1.1 Billion Taxi Rides on a Large Redshift Cluster

Over the past few months I've been benchmarking a dataset of 1.1 billion taxi journeys made in New York City over a six year period on a number of data stores and cloud services. Among these has been AWS Redshift. Up until now I've been using their free-tier and single-compute node clusters. While these make Data Warehousing very inexpensive they aren't going to be representative of the incredible query speeds which can be achieved with Redshift.

In this post I'll be looking at how fast a 6-node ds2.8xlarge Redshift Cluster can query over a billion records from the dataset I've put together.

Optimising Source Data

I'll be using the 56 GZIP'ed CSV files I originally put together in my Billion Taxi Rides on Redshift blog post a few months back. The cluster will have 6 compute nodes with 16 slices each so an equivalent number of files or multiple of this will ensure each slice in the cluster is utilised. So to do that I'll re-package my 56 GZIP files as 96 smaller GZIP files.

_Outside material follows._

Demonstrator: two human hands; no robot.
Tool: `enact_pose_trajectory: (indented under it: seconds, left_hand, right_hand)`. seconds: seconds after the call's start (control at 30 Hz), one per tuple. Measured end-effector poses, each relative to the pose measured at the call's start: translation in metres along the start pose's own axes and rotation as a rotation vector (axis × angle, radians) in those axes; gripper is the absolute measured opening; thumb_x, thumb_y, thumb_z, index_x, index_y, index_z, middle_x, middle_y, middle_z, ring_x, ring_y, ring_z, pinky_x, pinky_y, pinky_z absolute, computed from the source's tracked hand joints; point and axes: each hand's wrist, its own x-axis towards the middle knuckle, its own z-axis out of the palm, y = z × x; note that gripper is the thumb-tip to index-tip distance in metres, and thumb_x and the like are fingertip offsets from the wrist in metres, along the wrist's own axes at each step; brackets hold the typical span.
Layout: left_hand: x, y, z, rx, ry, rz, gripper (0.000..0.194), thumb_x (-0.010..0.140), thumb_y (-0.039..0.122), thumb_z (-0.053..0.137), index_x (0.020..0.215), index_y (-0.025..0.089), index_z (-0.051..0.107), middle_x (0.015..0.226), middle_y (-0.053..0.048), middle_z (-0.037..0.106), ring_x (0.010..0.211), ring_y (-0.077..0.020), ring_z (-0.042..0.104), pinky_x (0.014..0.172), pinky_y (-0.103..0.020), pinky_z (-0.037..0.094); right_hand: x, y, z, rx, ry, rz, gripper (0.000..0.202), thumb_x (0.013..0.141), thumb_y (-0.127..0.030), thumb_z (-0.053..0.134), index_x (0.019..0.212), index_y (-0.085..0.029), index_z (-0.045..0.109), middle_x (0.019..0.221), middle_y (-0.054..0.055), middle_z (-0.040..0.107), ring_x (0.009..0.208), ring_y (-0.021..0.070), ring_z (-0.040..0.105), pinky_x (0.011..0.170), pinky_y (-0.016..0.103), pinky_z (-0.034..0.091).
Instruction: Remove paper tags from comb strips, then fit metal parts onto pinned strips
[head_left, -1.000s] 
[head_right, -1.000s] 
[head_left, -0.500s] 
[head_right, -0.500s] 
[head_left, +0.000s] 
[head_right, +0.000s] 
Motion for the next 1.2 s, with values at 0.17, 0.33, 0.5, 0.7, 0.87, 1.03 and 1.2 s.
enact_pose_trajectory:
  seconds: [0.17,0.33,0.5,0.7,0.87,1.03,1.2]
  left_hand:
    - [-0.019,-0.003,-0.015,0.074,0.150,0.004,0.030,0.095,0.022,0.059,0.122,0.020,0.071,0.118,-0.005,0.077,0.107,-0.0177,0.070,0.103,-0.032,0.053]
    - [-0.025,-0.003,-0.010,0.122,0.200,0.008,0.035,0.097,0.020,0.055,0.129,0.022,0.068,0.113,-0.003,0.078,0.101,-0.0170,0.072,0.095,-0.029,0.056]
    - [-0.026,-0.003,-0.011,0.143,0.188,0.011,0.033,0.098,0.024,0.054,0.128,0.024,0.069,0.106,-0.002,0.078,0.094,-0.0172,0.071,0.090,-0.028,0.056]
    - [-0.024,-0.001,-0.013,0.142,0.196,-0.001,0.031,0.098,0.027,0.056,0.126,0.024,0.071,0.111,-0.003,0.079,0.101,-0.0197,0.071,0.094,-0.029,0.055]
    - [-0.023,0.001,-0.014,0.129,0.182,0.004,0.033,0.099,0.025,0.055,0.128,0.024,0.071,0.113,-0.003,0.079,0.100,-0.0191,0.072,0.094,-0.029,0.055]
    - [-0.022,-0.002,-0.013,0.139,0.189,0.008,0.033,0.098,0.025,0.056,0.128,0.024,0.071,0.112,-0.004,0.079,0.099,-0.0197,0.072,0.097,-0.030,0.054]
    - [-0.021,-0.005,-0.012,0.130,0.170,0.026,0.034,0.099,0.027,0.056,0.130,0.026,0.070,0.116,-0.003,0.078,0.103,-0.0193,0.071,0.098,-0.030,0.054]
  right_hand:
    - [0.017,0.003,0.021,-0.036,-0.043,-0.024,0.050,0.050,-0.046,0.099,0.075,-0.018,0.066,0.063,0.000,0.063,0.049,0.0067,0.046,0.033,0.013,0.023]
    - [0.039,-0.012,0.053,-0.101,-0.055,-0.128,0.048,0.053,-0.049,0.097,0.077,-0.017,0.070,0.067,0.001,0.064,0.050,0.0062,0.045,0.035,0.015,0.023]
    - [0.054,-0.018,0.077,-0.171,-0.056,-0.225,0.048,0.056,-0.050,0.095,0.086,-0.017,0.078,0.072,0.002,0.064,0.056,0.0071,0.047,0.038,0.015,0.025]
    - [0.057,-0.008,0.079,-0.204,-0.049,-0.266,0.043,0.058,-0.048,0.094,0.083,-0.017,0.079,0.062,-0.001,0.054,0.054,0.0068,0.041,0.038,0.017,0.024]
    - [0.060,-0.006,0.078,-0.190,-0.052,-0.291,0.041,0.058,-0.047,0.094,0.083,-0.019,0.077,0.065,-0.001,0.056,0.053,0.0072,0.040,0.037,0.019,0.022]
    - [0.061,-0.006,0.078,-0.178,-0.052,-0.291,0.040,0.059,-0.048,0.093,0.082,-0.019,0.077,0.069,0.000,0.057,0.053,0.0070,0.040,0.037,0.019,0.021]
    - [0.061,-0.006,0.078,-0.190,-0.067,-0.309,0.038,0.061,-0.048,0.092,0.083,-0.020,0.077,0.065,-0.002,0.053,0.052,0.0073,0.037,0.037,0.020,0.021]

In the ~/taxi-trips folder on my system I have the original 56 files.

$ ls -lh ~/taxi-trips

-rw-rw-r-- 1 mark mark 1.9G Jun  1 10:23 trips_xaa.csv.gz
-rw-rw-r-- 1 mark mark 1.9G Jun  1 10:23 trips_xab.csv.gz
...
-rw-rw-r-- 1 mark mark 1.3G Jun  1 10:48 trips_xcd.csv.gz

The 56 gzip files have around 20M lines of data in each of them. I'll create 11.7M-line files so that the data fits across 96 files fairly evenly.

$ cd ~/taxi-trips
$ mkdir 96
$ gunzip -c trips_x*.csv.gz | \
      split -l 11700000 \
            --filter="gzip > 96/trips_96_\$FILE.csv.gz"

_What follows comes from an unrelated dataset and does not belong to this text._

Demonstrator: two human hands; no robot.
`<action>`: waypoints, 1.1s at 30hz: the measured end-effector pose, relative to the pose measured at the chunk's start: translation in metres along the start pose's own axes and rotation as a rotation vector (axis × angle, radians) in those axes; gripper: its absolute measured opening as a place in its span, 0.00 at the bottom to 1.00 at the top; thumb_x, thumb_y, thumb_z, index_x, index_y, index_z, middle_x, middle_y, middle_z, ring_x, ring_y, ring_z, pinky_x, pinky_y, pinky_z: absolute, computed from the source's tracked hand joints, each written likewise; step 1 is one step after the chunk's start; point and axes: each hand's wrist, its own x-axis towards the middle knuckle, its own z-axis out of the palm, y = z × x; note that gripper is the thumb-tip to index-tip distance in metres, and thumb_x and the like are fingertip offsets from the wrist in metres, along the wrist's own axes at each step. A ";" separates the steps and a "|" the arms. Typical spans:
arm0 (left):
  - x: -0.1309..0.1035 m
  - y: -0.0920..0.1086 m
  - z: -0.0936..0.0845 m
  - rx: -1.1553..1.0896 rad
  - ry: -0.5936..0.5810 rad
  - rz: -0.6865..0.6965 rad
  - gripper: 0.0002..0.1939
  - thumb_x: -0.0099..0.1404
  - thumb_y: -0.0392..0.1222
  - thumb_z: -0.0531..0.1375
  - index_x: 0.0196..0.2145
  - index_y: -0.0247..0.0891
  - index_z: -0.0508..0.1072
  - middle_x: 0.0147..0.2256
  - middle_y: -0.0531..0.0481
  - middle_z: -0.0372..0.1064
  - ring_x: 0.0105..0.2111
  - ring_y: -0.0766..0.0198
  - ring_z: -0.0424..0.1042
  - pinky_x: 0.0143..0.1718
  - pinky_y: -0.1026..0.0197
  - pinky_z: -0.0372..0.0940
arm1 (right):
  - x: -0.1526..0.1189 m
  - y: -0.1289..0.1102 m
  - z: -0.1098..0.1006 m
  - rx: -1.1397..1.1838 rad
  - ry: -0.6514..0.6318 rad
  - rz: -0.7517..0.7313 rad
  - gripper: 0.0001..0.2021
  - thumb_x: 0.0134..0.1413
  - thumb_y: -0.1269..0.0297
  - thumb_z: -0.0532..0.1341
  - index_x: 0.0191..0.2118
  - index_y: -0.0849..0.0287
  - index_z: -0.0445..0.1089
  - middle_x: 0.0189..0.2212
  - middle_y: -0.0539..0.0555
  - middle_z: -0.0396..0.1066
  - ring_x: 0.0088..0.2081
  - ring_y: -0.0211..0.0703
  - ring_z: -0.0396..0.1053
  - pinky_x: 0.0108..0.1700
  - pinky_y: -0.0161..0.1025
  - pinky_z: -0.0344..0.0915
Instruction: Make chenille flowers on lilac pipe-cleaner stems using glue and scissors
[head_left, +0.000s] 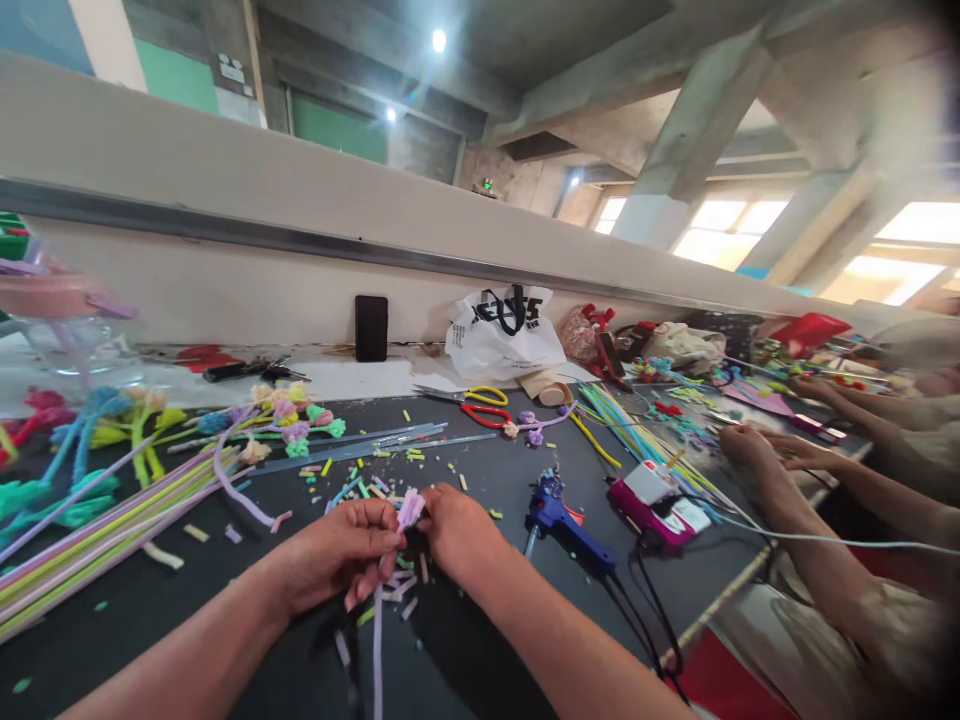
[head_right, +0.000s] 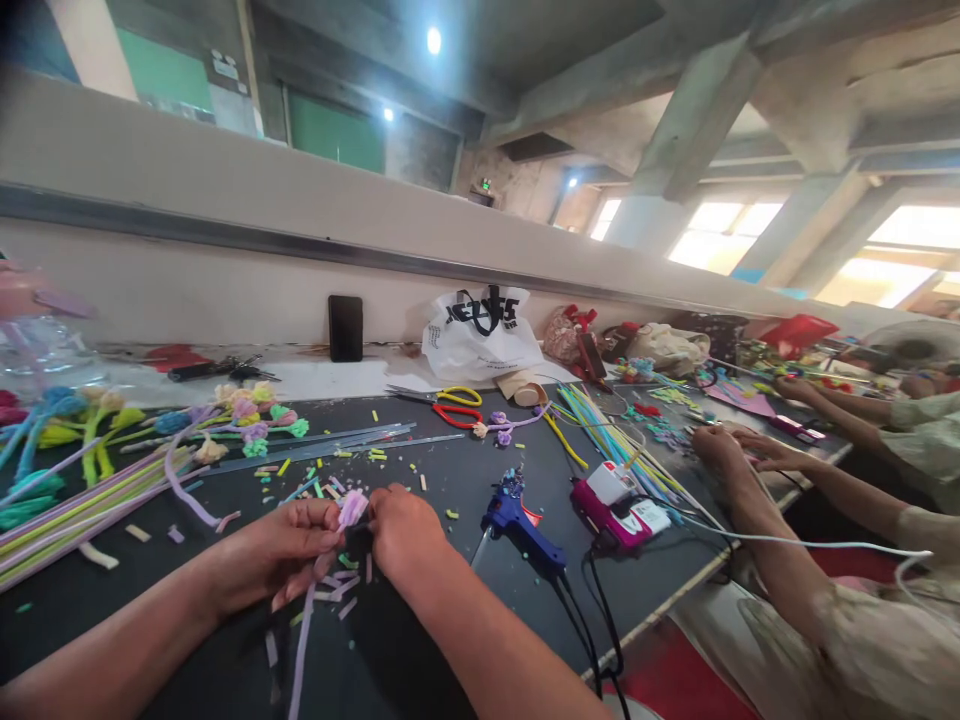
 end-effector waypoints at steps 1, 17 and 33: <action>0.000 0.000 -0.001 -0.004 -0.006 0.002 0.06 0.57 0.38 0.60 0.28 0.35 0.64 0.20 0.52 0.68 0.11 0.74 0.61 0.09 0.74 0.55 | 0.003 0.001 0.001 0.020 0.002 -0.002 0.05 0.45 0.74 0.56 0.29 0.60 0.68 0.30 0.54 0.70 0.31 0.41 0.68 0.32 0.34 0.56; 0.001 0.006 0.004 -0.017 -0.005 -0.013 0.07 0.55 0.37 0.61 0.28 0.34 0.65 0.20 0.51 0.69 0.12 0.73 0.64 0.10 0.73 0.59 | 0.001 0.013 -0.028 1.207 0.089 0.028 0.06 0.44 0.64 0.63 0.27 0.61 0.67 0.22 0.48 0.67 0.24 0.34 0.65 0.31 0.33 0.61; 0.001 0.005 0.006 0.055 0.001 -0.022 0.08 0.55 0.39 0.61 0.27 0.34 0.65 0.19 0.53 0.69 0.11 0.72 0.64 0.09 0.73 0.58 | 0.005 0.005 -0.015 0.858 0.238 -0.138 0.03 0.40 0.69 0.64 0.21 0.59 0.70 0.32 0.51 0.66 0.37 0.39 0.65 0.42 0.37 0.60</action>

Bandwidth-Saturating S3 Uploads

Once those files were generated I uploaded them to an S3 bucket. Amazon were kind enough to point out a change to my AWS CLI configuration that would help saturate my upload bandwidth. The following will allow for 100 concurrent requests to run when interacting with S3.

$ aws configure set \
    default.s3.max_concurrent_requests \
    100

The following will sync the 96 folder with the csv folder on S3.

$ aws s3 sync \
    ~/taxi-trips/96/ \
    s3://<s3_bucket>/csv/

I was monitoring the transmission speed on my main Ethernet interface during the transfer and it was sending at a solid 63 MBit/s with at most 2 MBit/s +/- of deviation for the entirety of the upload. I thought my Internet package entitled me to 50 Mbit/s up so this surprised me. But the upload duration was 39 seconds shy of five hours flat. Using wall clock time the effective upload rate was ~46 MBit/s. This is still a huge improvement over the 17.38 Mbit/s upload speed I saw a few weeks ago but it's a shame to see so much overhead.

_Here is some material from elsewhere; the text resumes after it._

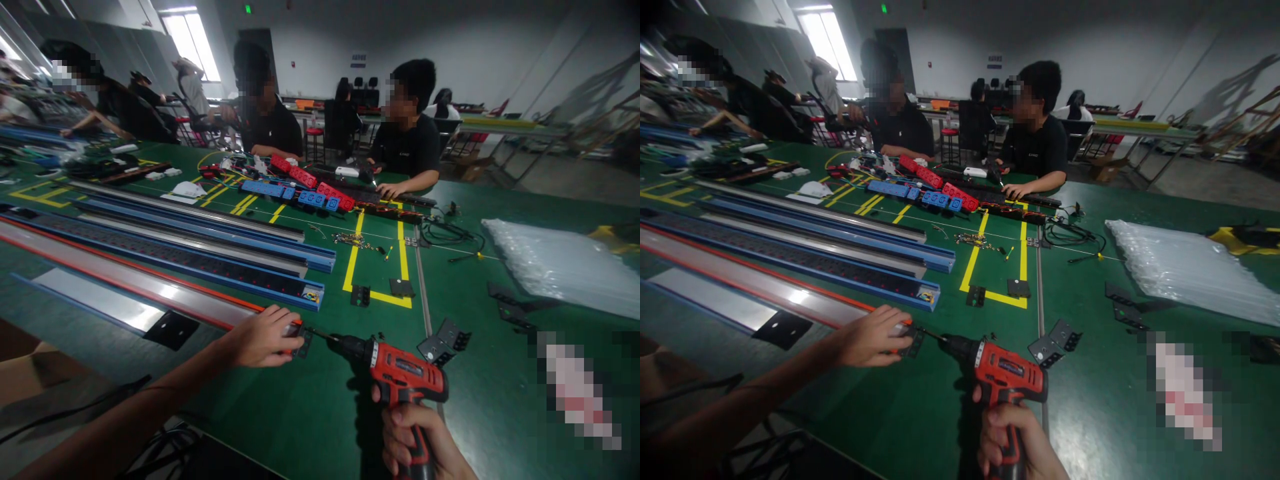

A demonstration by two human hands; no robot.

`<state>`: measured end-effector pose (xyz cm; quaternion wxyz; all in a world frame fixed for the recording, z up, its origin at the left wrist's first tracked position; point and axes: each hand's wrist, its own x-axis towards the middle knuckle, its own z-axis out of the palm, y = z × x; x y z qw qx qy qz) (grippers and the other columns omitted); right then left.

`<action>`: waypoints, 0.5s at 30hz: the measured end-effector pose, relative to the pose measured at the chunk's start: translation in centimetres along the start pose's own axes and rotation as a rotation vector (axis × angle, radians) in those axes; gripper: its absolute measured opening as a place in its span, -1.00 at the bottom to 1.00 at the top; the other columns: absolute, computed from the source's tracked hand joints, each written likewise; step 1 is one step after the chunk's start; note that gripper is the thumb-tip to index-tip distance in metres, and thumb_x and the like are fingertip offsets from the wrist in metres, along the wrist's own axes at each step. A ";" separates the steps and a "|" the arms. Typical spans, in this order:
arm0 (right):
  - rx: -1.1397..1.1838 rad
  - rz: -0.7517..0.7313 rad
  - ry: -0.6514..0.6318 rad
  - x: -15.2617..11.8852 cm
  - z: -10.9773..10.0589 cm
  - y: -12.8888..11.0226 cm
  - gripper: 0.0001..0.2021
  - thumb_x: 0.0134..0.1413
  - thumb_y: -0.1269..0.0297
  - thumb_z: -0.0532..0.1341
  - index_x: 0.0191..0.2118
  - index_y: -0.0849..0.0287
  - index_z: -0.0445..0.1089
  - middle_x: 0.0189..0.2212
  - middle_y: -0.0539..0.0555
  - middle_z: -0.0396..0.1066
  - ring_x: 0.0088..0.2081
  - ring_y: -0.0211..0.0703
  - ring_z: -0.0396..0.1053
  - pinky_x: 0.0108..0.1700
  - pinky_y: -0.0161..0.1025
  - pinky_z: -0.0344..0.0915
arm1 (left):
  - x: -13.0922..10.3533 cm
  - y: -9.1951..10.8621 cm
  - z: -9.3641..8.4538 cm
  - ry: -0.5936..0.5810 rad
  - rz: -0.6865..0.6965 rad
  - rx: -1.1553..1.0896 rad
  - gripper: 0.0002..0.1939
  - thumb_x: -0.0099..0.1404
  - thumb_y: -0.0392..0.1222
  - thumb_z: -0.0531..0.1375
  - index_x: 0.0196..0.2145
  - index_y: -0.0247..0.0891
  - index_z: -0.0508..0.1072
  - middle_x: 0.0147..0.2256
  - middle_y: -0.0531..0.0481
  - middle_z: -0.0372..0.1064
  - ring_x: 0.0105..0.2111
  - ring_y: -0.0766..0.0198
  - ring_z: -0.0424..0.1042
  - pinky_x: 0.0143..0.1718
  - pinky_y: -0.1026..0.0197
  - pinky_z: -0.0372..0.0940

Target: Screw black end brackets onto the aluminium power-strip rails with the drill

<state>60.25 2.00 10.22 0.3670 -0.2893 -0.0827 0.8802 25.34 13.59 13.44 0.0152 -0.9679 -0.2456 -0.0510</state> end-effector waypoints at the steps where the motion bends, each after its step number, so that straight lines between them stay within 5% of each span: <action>1: -0.004 0.006 0.006 0.0 0.0 0.0 -0.66 -0.06 0.45 0.20 -0.08 0.26 0.40 -0.75 -0.19 0.12 -0.73 -0.37 -0.03 -0.59 -0.26 0.33 | 0.0 0.0 -0.1 0.003 0.000 0.000 -0.72 0.30 0.00 0.22 -0.06 -0.08 0.45 -0.03 -0.19 0.28 -0.12 0.05 0.30 -0.12 0.07 0.13; 15: -0.002 0.000 -0.008 0.3 0.1 0.2 -0.76 -0.08 0.47 0.22 -0.21 0.23 0.45 -0.74 -0.19 0.10 -0.73 -0.38 -0.05 -0.60 -0.26 0.34 | -0.1 0.1 0.3 0.023 -0.013 0.006 -0.71 0.29 0.01 0.22 -0.05 -0.07 0.45 -0.01 -0.18 0.27 -0.12 0.06 0.28 -0.12 0.08 0.13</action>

For the record I was using version 1.10.34 of the AWS CLI tool which was released 5 days ago as of this writing.

$ virtualenv aws
$ source aws/bin/activate
$ pip install --upgrade awscli
$ aws --version

aws-cli/1.10.34 Python/2.7.6 Linux/3.19.0-25-generic botocore/1.4.24

I also made sure the SSD drive the data was stored on was performing well enough to not be a bottleneck by running a byte count on a 1.9GB file on the drive.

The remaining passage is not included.